I’m making a symbol font with a couple hundred glyphs made entirely of components. I’ve noticed that when making a component glyph called h_one_h.liga it automatically adds the h 1 h glyphs in as components. However, when I give my separate components non-standard names, such as HumDrum and HamDram, and create a component glyph called HumDrum_HamDram.liga, it won’t automatically add in those components.
Having that option would save a lot of time on my end! Though I have no idea of the feasibility of adding that option on the development end. So, just a suggestion!
You can use this: http://glyphsapp.com/blog/recipes/
On the other hand, the pieces between the underscores are supposed to be meaningful characters that you can type. So what are you trying to do here?
I’m creating a symbol font with a large number of glyphs, about 700, that I’d like to build entirely out of 100 different components. The 700 symbols I’m creating are all non-standard, and don’t need proper names because they’re accessed through glyph substitutions. I carefully position the forms within the components so that when creating a composite symbol glyph by manually placing them, via Shift+Cmd+C, they won’t need any further adjusting.
To save the effort of manually adding in the components, I could theoretically have the “non-meaningful characters” or components, such as “cloud”, “sun”, and “mountain”, and create the composite symbol glyphs “cloud_mountain” and “sun_mountain”. And it would automatically pull those respective components into the composite glyphs.

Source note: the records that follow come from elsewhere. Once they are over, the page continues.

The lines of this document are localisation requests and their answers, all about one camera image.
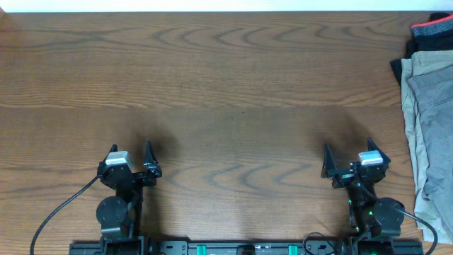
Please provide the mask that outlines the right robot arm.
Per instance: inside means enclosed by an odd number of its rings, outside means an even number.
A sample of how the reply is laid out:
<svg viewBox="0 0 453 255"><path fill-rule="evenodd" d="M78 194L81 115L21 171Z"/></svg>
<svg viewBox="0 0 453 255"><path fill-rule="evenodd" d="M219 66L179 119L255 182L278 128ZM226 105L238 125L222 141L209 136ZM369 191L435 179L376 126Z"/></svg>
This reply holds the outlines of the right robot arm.
<svg viewBox="0 0 453 255"><path fill-rule="evenodd" d="M350 225L356 230L336 244L336 254L395 253L393 239L401 235L404 206L393 198L378 198L374 189L386 176L390 162L371 138L367 151L360 152L347 169L337 168L330 147L324 146L321 178L347 191Z"/></svg>

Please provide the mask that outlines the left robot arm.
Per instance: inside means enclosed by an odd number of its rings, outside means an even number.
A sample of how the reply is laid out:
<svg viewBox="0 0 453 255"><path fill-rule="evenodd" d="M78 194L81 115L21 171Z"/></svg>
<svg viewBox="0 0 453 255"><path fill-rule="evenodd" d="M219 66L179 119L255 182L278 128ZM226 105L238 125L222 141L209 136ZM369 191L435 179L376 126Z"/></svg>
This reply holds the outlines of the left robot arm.
<svg viewBox="0 0 453 255"><path fill-rule="evenodd" d="M140 234L143 188L156 185L162 170L151 142L148 140L144 153L144 171L133 172L129 153L120 151L117 145L97 168L97 177L115 195L103 199L97 209L96 218L101 224L102 254L150 254L149 239Z"/></svg>

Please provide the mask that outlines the grey shorts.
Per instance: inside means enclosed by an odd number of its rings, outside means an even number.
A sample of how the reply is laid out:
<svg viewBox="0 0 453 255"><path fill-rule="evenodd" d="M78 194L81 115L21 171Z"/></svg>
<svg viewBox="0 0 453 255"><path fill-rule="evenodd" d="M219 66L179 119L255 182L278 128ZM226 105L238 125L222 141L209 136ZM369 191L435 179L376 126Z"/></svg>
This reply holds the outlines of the grey shorts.
<svg viewBox="0 0 453 255"><path fill-rule="evenodd" d="M440 216L452 238L452 68L414 76L408 84L420 113L429 166L423 197Z"/></svg>

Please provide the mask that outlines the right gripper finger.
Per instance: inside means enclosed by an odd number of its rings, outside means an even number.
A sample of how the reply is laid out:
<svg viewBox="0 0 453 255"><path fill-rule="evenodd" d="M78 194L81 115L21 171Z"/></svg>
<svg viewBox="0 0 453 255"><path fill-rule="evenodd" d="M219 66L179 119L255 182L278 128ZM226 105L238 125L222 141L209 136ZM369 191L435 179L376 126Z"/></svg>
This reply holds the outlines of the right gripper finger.
<svg viewBox="0 0 453 255"><path fill-rule="evenodd" d="M369 151L378 151L379 153L382 152L371 137L367 138L367 149Z"/></svg>
<svg viewBox="0 0 453 255"><path fill-rule="evenodd" d="M335 170L335 162L334 158L331 152L330 147L328 146L328 143L324 144L324 156L323 156L323 167L322 169L324 171L330 171L330 170Z"/></svg>

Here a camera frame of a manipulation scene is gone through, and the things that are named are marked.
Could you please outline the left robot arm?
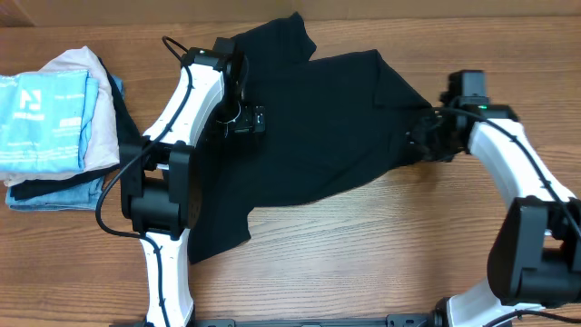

And again, because such non-standard glyphs would be accessed through glyph substitutions anyways, they wouldn’t need to be named with meaningful characters between the underscores.
This way I could create composite symbol glyphs via Shift+Cmd+G, and by simply naming them by the sum of their components
You can use glyph recipes: glyphsapp.com/blog/recipes to setup the components yourself.
I did try the recipes method, but unfortunately writing “cloud+sun=cloud_sun” or even just “cloud_sun” produced empty glyphs that contained none of the already-created components.